I’ve loved The Dears for a long time now.  And yet with every new album I feel like I have to prepare myself for what’s to come.  And with every release I’m a little disappointed when I first play it.  Maybe for the next release I’ll realize what my problem is–The Dears do not stand up to cursory, casual listening.  They demand attention.  If you put them on as background music, you miss everything.  So when I finally gave Degeneration Street some attention, I realized how great it is.

The Dears write emotional songs that are fairly straightforward.  But the magic of their music comes in the layers of ideas and sounds that they put on each track.  And of course, there’s Murray Lightburn’s voice.  He sounds like Damon Albarn if Damon Albarn could sustain a note for a long time–could emote with his voice.  Now I happen to like Damon Albarn quite a lot, but Lightburn can really just out-sing him.  It’s wonderful.

“Omega Dog” opens with an electronic drumbeat, eerie keyboards and skittery guitars.  When the vocals come in–falsettoed and earnest, you don’t anticipate the full harmonies in the forthcoming chorus that lead to an almost R&B sound.  Not bad for the first 80 seconds of a song.  That the song is actually 5 minutes long and by minute 3, it sounds like an entirely different song is even more testament to the versatility of The Dears (check out the harpsichord solo that more or less ends the song).

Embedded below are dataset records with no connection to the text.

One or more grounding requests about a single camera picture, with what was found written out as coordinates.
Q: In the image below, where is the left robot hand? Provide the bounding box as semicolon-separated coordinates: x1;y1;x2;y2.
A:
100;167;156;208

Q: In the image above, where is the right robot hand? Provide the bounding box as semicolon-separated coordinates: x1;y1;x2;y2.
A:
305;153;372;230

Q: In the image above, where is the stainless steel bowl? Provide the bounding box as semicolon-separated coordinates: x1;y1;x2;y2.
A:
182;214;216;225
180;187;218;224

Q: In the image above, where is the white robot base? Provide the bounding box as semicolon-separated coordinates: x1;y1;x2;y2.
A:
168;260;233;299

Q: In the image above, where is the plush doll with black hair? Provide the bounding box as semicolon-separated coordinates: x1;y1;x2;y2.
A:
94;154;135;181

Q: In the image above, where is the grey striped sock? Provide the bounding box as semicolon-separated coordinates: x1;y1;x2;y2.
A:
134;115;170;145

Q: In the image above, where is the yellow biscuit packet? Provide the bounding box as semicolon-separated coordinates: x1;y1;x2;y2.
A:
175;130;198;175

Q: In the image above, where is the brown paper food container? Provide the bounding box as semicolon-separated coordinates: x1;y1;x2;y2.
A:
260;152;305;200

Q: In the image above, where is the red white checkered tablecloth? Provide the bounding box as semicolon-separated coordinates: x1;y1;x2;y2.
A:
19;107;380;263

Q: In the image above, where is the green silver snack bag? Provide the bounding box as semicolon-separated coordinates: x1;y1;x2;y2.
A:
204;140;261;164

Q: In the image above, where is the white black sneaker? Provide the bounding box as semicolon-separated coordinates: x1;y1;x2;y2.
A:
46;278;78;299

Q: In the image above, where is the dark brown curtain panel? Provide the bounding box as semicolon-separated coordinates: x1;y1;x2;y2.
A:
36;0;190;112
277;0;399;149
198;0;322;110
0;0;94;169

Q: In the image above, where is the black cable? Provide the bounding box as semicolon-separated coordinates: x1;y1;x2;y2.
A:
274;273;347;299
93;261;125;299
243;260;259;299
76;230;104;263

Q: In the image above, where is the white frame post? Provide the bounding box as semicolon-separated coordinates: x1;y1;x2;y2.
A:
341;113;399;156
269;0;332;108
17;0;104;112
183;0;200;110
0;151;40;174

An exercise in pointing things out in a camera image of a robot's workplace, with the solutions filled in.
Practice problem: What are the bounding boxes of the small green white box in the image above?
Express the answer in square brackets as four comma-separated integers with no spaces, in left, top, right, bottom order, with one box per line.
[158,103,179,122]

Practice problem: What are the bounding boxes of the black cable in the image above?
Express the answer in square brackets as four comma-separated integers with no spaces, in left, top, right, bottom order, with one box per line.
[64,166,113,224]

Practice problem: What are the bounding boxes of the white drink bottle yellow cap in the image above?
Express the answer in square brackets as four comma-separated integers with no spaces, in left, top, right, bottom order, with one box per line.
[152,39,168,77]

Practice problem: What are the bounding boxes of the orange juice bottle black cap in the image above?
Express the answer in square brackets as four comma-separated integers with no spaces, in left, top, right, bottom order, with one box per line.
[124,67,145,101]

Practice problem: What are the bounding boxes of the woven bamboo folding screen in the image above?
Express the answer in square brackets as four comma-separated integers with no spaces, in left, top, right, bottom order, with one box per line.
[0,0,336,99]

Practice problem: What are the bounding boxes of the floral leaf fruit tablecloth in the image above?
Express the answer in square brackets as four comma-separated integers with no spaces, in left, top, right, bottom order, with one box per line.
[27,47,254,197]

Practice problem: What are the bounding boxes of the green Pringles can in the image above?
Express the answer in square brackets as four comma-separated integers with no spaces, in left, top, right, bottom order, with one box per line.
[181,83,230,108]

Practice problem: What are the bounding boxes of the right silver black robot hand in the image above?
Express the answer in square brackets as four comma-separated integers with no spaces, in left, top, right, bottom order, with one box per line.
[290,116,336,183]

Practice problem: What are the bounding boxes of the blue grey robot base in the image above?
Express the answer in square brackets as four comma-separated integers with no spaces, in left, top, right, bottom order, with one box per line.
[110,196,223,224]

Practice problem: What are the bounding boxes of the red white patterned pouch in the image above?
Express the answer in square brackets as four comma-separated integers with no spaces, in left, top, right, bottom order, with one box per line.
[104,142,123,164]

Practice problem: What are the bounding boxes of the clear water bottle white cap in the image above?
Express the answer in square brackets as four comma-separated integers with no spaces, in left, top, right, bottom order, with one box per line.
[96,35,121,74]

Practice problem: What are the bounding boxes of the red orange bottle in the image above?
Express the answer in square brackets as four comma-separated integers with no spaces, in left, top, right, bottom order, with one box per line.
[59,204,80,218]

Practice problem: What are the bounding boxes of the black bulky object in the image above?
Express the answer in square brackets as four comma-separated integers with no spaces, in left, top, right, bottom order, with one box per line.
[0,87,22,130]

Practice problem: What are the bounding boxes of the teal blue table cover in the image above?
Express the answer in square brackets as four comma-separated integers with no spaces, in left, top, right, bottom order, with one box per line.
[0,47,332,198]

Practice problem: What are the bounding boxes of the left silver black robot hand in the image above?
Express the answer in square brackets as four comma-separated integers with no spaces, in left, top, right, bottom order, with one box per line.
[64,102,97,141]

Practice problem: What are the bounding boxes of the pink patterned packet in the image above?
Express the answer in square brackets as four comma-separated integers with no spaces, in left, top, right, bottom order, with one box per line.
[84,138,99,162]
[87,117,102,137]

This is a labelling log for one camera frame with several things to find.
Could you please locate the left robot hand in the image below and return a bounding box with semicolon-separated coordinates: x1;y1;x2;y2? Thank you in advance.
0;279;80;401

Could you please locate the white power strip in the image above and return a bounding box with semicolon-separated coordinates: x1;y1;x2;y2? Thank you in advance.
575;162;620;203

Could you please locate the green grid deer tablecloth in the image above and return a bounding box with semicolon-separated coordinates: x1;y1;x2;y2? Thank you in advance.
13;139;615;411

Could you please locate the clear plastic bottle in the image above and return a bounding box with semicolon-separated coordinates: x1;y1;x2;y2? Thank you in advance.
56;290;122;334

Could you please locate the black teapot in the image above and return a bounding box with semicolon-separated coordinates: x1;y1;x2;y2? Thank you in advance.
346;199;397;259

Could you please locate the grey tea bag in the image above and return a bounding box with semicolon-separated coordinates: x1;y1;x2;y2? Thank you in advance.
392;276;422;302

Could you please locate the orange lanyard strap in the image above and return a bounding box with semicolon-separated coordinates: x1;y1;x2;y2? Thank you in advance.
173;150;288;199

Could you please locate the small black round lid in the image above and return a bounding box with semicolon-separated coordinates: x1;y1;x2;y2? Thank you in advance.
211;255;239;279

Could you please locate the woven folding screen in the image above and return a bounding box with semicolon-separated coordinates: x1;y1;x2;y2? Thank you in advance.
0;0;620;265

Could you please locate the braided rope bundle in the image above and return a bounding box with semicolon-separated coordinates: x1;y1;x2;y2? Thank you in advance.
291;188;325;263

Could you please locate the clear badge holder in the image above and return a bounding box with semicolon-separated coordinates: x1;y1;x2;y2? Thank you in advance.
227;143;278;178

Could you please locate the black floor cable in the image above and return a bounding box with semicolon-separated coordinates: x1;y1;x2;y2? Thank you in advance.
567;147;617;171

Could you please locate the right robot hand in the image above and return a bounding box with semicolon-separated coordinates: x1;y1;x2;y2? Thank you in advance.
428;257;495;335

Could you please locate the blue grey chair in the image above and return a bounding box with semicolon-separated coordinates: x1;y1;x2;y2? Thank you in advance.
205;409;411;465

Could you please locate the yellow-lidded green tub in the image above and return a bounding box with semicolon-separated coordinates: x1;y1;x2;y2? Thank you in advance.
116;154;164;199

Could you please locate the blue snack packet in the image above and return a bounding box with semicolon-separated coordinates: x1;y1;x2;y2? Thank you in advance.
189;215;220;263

“5 Chords” is a chugging anthem, a song with potential to be a hit (but which of course never will).  I find myself constantly singing the infectious chorus of “Blood”: “Since I was a baby I have always been this way; I could see you coming from a million miles away.”  Or the excellent chorus of “Thrones” “Plucking our eyes out, turning to stone, give up on heaven, give up the throne.”

“Lamentation” mixes things up with a slower pace and backing vocals that come straight out of Pink Floyd (any era really, but probably more of their later albums).  It adds an amazing amount of depth.  “Galactic Tides” has more Floydian stuff–the guitar solo (and the instrumental break) are really out of mid 70s Floyd–more backing vocals again).

Follow all of this intensity with the super poppy “Yesteryear”. It’s got an upbeat swing to it: happy bouncy chords and an inscrutable chorus: “What’s the word I’m looking for; It starts with ‘M’ and ends with ‘Y'”  It’s followed by the more sinister “Stick w/Me Kid,” in which Lightburn shows off his bass range.  There’s an awesome guitar riff in “Tiny Man,” simple and mournful that sticks with you long after it’s over.

The last couple of songs don’t really live up to the excitement of the first ten or so.  But the final song brings back the drama, with a swelling chorus and soaring vocals.  The Dears have managed to do it again, an emotional album that comes really close to being a concept album yet with none of the pretensions that that implies. 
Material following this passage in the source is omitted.